→ **Exercise goal**
Two lines below mark the span: the one containing "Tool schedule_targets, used" and the one containing "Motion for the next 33". Set down both, plus every line between, exactly as they stand, and nothing else.
** Opening Entries shown block **
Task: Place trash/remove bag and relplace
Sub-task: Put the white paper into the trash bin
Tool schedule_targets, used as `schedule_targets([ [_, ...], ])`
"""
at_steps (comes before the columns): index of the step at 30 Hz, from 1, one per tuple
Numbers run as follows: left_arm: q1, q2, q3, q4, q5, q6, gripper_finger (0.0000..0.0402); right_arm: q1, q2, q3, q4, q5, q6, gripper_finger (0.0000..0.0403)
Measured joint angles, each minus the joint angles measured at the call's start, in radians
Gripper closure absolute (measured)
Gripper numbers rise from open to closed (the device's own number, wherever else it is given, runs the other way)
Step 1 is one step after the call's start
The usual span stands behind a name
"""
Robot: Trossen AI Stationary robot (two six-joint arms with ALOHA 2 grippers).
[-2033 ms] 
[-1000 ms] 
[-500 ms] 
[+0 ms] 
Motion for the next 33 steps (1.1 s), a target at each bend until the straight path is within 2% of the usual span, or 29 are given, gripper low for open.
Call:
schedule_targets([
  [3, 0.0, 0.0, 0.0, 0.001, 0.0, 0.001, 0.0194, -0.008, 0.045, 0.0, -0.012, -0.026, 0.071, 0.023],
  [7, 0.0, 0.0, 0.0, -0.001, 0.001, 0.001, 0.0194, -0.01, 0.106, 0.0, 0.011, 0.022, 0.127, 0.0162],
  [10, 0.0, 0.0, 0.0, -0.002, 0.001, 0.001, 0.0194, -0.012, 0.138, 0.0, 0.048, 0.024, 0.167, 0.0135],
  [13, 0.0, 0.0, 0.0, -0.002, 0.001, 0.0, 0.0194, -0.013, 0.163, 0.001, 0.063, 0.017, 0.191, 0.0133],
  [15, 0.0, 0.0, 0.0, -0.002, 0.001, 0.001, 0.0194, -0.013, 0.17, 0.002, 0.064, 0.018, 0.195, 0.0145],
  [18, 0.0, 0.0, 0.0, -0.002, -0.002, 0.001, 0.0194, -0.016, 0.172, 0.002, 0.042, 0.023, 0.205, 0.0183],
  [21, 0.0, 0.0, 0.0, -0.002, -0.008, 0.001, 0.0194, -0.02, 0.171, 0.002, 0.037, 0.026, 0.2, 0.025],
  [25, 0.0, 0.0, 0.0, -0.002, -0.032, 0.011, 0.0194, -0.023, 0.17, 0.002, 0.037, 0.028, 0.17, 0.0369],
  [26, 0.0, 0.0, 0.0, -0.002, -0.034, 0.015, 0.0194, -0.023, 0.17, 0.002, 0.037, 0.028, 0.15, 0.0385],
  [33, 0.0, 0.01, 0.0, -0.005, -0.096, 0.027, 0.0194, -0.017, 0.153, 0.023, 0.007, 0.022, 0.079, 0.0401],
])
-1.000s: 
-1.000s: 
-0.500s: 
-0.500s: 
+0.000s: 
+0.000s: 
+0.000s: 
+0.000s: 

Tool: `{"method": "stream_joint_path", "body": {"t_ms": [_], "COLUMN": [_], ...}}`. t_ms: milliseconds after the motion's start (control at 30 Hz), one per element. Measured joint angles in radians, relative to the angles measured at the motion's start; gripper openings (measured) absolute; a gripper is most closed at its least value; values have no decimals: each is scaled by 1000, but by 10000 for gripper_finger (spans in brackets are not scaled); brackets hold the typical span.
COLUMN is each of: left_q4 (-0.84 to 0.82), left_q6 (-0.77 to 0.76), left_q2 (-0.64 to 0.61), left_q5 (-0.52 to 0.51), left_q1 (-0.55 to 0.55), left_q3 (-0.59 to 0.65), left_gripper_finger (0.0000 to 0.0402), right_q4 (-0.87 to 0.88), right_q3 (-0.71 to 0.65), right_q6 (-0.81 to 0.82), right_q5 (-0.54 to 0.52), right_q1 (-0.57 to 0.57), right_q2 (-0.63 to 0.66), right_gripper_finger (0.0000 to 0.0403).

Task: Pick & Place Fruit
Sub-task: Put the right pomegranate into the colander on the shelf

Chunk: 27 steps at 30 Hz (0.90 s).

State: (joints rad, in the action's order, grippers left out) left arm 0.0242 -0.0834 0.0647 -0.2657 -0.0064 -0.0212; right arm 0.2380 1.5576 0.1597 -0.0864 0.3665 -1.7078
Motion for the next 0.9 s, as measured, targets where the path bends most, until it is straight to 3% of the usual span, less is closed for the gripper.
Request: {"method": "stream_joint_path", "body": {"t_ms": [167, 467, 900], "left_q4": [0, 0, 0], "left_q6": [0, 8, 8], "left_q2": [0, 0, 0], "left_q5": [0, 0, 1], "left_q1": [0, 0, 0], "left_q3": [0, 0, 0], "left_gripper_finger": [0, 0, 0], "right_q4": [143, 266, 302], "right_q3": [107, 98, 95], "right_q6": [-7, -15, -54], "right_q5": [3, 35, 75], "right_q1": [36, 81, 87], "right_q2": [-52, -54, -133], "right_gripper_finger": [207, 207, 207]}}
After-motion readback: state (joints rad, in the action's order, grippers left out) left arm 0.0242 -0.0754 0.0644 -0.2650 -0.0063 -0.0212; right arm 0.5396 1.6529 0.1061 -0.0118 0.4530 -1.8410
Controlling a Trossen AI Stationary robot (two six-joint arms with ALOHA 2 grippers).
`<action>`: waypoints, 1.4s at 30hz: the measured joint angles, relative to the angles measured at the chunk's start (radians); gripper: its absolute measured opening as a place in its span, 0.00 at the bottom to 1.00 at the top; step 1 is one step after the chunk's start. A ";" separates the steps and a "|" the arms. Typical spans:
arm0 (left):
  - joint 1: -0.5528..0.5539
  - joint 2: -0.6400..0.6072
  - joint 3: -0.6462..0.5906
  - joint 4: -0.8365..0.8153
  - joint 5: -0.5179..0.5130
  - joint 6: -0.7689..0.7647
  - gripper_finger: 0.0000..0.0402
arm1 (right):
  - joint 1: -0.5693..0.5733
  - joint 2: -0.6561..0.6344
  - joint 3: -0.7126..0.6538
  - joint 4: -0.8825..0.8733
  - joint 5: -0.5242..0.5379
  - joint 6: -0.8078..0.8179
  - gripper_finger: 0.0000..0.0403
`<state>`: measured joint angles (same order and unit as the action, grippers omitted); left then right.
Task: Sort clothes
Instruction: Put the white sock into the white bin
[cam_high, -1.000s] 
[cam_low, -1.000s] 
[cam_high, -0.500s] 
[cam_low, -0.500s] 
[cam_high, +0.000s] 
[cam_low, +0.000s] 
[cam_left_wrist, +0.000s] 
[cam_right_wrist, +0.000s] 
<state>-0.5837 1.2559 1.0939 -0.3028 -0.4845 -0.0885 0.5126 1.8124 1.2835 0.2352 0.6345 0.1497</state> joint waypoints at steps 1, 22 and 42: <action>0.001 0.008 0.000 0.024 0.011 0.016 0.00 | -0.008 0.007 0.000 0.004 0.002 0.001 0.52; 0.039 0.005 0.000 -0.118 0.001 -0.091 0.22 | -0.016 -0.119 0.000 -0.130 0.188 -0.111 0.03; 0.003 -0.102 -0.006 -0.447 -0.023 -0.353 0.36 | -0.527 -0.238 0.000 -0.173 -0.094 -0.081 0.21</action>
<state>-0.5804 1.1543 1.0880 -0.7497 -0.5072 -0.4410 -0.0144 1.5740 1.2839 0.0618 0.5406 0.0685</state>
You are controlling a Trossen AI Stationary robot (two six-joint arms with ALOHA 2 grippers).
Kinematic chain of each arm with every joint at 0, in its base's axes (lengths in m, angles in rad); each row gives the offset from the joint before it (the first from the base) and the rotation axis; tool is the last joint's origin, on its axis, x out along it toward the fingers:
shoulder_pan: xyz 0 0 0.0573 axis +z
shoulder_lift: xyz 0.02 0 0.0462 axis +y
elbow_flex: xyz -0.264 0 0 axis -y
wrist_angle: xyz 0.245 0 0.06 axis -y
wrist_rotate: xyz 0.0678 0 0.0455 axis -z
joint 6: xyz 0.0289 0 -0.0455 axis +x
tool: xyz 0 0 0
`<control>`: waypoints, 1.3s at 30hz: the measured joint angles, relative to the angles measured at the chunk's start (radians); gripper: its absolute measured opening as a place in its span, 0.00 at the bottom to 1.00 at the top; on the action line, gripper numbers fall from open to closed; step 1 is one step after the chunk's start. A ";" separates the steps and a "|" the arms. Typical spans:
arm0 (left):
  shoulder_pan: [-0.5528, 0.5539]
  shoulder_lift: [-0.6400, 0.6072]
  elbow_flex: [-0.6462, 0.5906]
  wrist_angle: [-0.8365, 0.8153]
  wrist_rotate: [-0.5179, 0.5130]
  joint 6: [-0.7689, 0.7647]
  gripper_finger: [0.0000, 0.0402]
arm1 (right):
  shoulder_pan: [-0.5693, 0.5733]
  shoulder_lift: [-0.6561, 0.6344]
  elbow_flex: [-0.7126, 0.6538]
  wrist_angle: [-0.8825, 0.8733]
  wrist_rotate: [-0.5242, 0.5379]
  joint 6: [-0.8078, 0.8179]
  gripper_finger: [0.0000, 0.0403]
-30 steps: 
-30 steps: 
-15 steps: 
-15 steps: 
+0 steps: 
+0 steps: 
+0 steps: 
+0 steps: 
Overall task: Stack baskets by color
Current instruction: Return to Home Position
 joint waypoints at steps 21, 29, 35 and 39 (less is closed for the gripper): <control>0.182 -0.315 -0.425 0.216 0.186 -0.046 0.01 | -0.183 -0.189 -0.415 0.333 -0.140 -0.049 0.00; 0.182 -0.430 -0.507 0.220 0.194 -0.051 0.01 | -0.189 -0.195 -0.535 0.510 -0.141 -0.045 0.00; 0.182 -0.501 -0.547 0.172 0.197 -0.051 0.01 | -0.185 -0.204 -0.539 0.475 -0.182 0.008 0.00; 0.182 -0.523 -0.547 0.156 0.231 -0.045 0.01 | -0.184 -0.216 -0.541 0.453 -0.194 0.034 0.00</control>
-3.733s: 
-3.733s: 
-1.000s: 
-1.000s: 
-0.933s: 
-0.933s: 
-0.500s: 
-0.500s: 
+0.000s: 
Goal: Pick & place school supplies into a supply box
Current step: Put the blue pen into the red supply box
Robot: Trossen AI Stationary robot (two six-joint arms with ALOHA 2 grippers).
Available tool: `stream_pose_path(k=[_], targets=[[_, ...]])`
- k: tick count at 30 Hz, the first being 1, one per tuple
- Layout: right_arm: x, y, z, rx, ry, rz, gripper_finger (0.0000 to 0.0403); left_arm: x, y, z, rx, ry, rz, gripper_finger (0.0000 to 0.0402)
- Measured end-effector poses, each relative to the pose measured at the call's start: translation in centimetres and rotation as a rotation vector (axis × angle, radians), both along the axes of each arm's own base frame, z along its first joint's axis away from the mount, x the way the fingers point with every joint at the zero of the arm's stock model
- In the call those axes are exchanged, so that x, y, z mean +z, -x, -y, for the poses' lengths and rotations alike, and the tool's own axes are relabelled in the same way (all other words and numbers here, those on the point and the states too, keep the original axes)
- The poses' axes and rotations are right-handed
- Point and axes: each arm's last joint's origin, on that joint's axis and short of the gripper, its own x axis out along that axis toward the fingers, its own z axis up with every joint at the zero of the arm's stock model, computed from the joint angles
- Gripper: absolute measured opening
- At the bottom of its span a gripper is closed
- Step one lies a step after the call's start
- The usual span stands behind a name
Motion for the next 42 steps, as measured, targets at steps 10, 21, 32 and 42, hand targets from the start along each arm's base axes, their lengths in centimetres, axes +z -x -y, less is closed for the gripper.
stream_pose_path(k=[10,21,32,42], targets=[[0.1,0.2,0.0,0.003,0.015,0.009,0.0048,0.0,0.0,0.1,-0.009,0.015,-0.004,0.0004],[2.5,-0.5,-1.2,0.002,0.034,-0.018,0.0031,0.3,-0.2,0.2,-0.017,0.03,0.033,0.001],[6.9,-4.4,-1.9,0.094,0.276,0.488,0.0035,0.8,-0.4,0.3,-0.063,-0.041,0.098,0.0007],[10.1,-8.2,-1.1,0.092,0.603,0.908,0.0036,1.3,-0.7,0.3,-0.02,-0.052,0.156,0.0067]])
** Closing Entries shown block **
→ **Result of this task**
Tool schedule_targets, used as `schedule_targets([ [_, ...], ])`
"""
at_steps (comes before the columns): index of the step at 30 Hz, from 1, one per tuple
Numbers run as follows: left_arm: q1, q2, q3, q4, q5, q6, gripper_finger (0.0000..0.0402); right_arm: q1, q2, q3, q4, q5, q6, gripper_finger (0.0000..0.0403)
Measured joint angles, each minus the joint angles measured at the call's start, in radians
Gripper closure absolute (measured)
Gripper numbers rise from open to closed (the device's own number, wherever else it is given, runs the other way)
Step 1 is one step after the call's start
The usual span stands behind a name
"""
Robot: Trossen AI Stationary robot (two six-joint arms with ALOHA 2 grippers).
[-2033 ms] 
[-1000 ms] 
[-500 ms] 
[+0 ms] 
Motion for the next 33 steps (1.1 s), a target at each bend until the straight path is within 2% of the usual span, or 29 are given, gripper low for open.

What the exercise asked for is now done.